> _WHAT TO DO_
Every line of the entries below that mentions "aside" is to be copied out.
= Beginning of Section =
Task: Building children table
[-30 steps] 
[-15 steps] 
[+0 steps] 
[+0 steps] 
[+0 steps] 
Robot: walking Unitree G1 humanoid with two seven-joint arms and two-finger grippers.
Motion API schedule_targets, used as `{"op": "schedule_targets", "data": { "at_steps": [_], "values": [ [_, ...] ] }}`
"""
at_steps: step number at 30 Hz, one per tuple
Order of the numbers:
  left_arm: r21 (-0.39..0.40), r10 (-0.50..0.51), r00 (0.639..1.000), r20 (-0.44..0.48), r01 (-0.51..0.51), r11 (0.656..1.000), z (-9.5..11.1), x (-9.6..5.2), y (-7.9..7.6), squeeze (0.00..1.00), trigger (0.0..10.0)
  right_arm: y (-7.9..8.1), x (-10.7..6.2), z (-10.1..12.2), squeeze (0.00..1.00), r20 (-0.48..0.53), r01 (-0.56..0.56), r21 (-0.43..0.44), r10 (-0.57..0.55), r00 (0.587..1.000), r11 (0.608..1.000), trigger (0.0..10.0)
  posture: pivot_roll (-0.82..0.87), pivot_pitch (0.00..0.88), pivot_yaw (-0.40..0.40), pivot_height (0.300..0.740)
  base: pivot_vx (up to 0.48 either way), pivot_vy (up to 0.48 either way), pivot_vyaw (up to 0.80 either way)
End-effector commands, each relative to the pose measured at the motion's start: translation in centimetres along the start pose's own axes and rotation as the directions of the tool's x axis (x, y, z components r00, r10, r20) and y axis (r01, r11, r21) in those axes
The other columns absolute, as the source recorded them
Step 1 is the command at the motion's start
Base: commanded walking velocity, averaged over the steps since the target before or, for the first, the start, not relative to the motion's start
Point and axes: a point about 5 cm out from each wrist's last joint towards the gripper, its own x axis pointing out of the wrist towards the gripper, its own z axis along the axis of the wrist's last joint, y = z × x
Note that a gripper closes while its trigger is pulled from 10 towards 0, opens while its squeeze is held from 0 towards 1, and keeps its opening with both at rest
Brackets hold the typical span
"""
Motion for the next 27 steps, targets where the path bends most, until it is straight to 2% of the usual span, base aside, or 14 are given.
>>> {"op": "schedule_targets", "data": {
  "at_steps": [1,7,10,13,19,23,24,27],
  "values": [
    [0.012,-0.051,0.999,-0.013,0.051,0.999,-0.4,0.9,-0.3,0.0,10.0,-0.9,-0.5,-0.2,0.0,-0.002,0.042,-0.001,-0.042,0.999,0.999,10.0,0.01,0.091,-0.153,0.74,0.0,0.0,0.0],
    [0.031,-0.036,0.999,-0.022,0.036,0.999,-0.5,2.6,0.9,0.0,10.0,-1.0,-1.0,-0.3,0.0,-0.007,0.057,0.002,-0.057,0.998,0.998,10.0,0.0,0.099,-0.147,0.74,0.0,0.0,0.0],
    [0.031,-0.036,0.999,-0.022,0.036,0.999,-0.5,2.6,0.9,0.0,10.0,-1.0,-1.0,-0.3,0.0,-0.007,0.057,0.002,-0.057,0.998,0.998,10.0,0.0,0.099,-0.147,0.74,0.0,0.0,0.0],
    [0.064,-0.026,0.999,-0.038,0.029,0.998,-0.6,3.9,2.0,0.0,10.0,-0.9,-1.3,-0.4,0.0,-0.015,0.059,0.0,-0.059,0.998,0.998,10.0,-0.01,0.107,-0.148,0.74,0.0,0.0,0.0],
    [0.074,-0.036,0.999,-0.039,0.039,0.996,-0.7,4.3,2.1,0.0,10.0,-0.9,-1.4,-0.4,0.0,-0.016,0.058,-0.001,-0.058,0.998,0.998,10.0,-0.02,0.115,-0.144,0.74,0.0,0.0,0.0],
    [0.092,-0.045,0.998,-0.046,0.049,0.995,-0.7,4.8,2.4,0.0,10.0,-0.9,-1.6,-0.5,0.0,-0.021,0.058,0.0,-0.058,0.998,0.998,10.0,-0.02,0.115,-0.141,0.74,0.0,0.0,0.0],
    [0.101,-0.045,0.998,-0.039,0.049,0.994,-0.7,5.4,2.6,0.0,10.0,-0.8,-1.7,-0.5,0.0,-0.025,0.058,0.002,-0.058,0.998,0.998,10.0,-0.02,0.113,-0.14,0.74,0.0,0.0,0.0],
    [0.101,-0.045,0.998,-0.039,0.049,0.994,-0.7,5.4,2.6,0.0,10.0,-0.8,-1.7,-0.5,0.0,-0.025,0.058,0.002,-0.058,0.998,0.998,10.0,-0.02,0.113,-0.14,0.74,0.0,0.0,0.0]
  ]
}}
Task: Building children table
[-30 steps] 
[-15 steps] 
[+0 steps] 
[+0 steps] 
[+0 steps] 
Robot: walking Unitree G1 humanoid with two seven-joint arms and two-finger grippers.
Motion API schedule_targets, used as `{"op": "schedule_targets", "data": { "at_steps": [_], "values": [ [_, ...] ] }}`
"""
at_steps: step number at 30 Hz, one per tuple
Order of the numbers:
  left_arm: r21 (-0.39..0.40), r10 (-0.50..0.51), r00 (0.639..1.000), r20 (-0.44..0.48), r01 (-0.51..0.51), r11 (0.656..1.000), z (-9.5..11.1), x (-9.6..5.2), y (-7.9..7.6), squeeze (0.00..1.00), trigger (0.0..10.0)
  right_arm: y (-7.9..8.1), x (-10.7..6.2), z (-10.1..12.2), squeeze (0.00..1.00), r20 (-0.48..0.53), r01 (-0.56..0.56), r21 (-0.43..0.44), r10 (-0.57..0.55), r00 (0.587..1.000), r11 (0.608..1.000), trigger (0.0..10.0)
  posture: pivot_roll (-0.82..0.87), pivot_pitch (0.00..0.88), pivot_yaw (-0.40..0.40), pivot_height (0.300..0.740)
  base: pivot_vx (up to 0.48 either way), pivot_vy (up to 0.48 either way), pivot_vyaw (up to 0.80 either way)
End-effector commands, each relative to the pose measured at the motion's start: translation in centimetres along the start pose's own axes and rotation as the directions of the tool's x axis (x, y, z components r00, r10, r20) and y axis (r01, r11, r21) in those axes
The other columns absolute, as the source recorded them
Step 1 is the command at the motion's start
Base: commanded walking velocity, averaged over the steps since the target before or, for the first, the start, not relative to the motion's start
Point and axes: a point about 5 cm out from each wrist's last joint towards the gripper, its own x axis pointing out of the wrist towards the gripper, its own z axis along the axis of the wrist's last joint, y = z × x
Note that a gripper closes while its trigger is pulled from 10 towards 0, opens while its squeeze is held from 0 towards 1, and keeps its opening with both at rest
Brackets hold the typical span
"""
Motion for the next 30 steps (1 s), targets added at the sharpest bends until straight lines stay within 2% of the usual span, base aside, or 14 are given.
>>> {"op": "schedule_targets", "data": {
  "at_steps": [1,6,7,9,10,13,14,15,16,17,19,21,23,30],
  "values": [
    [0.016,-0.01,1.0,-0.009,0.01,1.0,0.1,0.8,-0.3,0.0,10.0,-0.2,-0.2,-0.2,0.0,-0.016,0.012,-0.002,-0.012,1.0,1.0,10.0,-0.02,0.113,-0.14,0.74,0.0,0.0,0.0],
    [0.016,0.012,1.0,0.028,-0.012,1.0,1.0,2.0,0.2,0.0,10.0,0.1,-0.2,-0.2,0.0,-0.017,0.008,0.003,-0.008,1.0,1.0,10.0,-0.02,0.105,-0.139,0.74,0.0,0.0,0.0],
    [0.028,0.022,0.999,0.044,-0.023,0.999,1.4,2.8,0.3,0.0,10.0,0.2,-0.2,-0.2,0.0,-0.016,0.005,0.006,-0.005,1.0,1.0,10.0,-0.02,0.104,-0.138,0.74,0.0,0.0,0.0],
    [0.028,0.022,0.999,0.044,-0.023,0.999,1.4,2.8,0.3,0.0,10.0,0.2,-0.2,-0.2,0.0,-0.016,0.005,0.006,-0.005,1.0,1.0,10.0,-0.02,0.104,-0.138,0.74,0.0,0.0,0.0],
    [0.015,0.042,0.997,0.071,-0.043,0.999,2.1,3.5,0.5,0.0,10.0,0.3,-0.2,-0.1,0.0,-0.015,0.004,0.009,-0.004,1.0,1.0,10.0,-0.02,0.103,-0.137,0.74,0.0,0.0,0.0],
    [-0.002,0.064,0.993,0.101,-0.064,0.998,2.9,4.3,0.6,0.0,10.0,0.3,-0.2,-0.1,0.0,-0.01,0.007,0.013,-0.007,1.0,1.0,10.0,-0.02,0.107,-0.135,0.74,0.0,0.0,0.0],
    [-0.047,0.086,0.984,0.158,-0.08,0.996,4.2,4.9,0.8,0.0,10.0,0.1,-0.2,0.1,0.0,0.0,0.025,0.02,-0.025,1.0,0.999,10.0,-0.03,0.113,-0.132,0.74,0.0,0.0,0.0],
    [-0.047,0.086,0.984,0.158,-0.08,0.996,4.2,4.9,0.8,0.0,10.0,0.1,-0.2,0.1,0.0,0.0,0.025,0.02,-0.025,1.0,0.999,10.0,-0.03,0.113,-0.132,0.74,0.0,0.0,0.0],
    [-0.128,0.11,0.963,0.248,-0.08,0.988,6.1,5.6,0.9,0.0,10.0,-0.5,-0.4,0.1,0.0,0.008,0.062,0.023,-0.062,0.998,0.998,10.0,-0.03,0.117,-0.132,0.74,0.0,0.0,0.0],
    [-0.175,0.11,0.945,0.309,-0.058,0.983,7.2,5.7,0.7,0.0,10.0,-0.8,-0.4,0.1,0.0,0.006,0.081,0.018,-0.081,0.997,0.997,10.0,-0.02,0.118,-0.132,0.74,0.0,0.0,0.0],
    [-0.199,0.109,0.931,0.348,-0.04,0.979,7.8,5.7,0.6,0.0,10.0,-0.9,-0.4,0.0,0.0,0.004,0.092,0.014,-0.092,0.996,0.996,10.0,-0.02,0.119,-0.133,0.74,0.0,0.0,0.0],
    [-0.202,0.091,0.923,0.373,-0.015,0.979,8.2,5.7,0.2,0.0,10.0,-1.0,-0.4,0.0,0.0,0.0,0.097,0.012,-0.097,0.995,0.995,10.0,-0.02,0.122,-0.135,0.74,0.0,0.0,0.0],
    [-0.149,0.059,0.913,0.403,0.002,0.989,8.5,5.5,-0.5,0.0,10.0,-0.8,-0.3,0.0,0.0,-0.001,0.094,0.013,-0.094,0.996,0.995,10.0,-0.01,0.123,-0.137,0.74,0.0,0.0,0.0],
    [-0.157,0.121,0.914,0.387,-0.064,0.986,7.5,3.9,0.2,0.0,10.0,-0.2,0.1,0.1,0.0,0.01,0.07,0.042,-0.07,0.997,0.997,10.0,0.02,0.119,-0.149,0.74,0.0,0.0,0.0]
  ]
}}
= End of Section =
> _RESPONSE FOR THIS EXERCISE_
Motion for the next 27 steps, targets where the path bends most, until it is straight to 2% of the usual span, base aside, or 14 are given.
Motion for the next 30 steps (1 s), targets added at the sharpest bends until straight lines stay within 2% of the usual span, base aside, or 14 are given.

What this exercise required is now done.